» TASK TO COMPLETE:
Write out the entire listing exactly, so that each line matches the original.

» DATASET CONTENT:
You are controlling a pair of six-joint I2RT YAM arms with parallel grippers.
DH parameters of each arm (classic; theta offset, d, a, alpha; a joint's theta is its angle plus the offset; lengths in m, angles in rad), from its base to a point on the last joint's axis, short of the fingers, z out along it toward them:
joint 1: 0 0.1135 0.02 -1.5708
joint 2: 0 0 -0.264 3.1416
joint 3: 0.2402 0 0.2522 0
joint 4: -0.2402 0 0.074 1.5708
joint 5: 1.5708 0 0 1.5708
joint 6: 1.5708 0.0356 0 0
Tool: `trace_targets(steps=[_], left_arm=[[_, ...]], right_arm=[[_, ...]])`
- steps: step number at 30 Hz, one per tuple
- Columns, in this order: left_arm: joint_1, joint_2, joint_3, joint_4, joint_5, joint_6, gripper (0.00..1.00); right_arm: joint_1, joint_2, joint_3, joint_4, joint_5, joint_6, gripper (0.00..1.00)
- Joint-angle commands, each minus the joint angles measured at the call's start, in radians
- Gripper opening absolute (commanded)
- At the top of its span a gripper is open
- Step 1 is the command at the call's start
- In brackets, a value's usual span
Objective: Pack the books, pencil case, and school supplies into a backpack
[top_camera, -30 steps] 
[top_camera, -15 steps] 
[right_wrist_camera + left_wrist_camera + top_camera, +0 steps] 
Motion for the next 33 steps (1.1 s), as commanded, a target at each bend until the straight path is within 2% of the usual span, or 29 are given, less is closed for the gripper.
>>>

» SOLVED PROBLEM:
You are controlling a pair of six-joint I2RT YAM arms with parallel grippers.
DH parameters of each arm (classic; theta offset, d, a, alpha; a joint's theta is its angle plus the offset; lengths in m, angles in rad), from its base to a point on the last joint's axis, short of the fingers, z out along it toward them:
joint 1: 0 0.1135 0.02 -1.5708
joint 2: 0 0 -0.264 3.1416
joint 3: 0.2402 0 0.2522 0
joint 4: -0.2402 0 0.074 1.5708
joint 5: 1.5708 0 0 1.5708
joint 6: 1.5708 0.0356 0 0
Tool: `trace_targets(steps=[_], left_arm=[[_, ...]], right_arm=[[_, ...]])`
- steps: step number at 30 Hz, one per tuple
- Columns, in this order: left_arm: joint_1, joint_2, joint_3, joint_4, joint_5, joint_6, gripper (0.00..1.00); right_arm: joint_1, joint_2, joint_3, joint_4, joint_5, joint_6, gripper (0.00..1.00)
- Joint-angle commands, each minus the joint angles measured at the call's start, in radians
- Gripper opening absolute (commanded)
- At the top of its span a gripper is open
- Step 1 is the command at the call's start
- In brackets, a value's usual span
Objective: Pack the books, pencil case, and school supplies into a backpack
[top_camera, -30 steps] 
[top_camera, -15 steps] 
[right_wrist_camera + left_wrist_camera + top_camera, +0 steps] 
Motion for the next 33 steps (1.1 s), as commanded, a target at each bend until the straight path is within 2% of the usual span, or 29 are given, less is closed for the gripper.
>>>

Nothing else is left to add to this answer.